Lowering Reported FPM2.5 Emissions on “Wet” Stacks
Wet Stack Filterable PM2.5 Source Testing Methodology – A Timeline
Testing of industrial sources to measure filterable particulate matter equal to or less than a nominal aerodynamic diameter of 2.5 micrometers (PM2.5) emissions was codified when in 2009 EPA added a PM2.5 cyclone to the existing PM10 cyclone in Method 201A. However, this method could not be used in “wet” stacks, i.e., those with water drops present. Instead, EPA recommended that EPA Method 5 in conjunction with Method 202 be used which guaranteed a degree of positive bias in most test results for those sources. Subsequent studies of smelt dissolving tanks and lime kilns using dilution testing methods estimated that ~25% of the measured particulate using Method 5 is greater than FPM2.5.

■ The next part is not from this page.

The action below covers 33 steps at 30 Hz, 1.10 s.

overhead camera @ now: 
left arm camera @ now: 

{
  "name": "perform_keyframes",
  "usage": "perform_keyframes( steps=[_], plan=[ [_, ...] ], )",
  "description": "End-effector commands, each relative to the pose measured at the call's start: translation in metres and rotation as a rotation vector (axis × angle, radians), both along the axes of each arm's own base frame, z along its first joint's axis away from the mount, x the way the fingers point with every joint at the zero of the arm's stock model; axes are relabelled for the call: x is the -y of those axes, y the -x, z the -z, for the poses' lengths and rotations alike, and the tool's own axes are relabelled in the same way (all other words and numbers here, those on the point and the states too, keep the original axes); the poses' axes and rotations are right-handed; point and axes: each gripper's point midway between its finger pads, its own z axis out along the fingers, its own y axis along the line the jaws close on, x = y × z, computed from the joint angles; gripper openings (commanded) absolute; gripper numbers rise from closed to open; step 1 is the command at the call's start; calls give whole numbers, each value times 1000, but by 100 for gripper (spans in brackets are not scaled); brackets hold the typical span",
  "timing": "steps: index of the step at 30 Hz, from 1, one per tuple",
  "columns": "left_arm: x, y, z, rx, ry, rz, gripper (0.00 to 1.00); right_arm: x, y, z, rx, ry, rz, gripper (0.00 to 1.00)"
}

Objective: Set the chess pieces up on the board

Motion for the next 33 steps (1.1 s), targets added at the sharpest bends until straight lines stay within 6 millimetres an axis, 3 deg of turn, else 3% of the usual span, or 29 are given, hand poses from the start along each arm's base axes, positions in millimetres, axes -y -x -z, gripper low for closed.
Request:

Wet particle sizing technology, which included the ability to determine a filterable PM2.5 fraction, began officially when in 1994 Southern Research Institute developed an addendum to the particle size distribution method using cascade impactors that they had developed for the California Air Resources Board (CARB) in 1988, CARB 501. Testing of venturi scrubber emissions from a coal fired boiler and an absorber outlet downstream of an ESP on a heavy fuel oil fired boiler using the CARB 501a wet testing protocol indicated that the greater than FPM2.5 portion of the FPM emissions was in the 12 – 30% range.
As the ambient FPM2.5 standards have continued to ratchet down there was a desire among industry technical groups to develop a method specifically for the measurement of wet stack FPM2.5. This desire manifested itself in 2016 when the American Petroleum Institute (API) and the National Council for Air and Stream Improvement (NCASI) supported such a project. The test method was submitted to the EPA and included into the Other Test Method (OTM) category as Other Test Method 36 (OTM-36). This method’s equipment was a direct modification of CARB 501a with the substitution of a FPM2.5 heated cyclone for CARB 501a’s heated cascade impactor.
In 2016, a technical review of OTM-36, by CleanAir Engineering and followed up by NCASI, revealed a significant design flaw in the method’s in-stack precollecter. This precollecter was supposed to provide a droplet cut size of 12 microns but it was revealed that the actual operational cut size was ~5 microns which gave a marked negative bias to the results. This resulted in EPA removing the method from their website.
CleanAir Engineering used their expertise and familiarity with particle size distribution calculations and testing to develop a new precollecter that provided a droplet cut size of ~12 microns over a wide range of saturated stack conditions while still giving a cut size of 2.5 microns for the heated cyclone. After reviewing the design data, NCASI performed some computational fluid dynamic evaluations of CleanAir’s adjustable precutter nozzle (APN), and the results showed the APN performed within the desired parameters.
The next step is to perform field trials on wet sources side by side with EPA Methods 5 and 202 to see if a reduction in emissions reporting is achievable.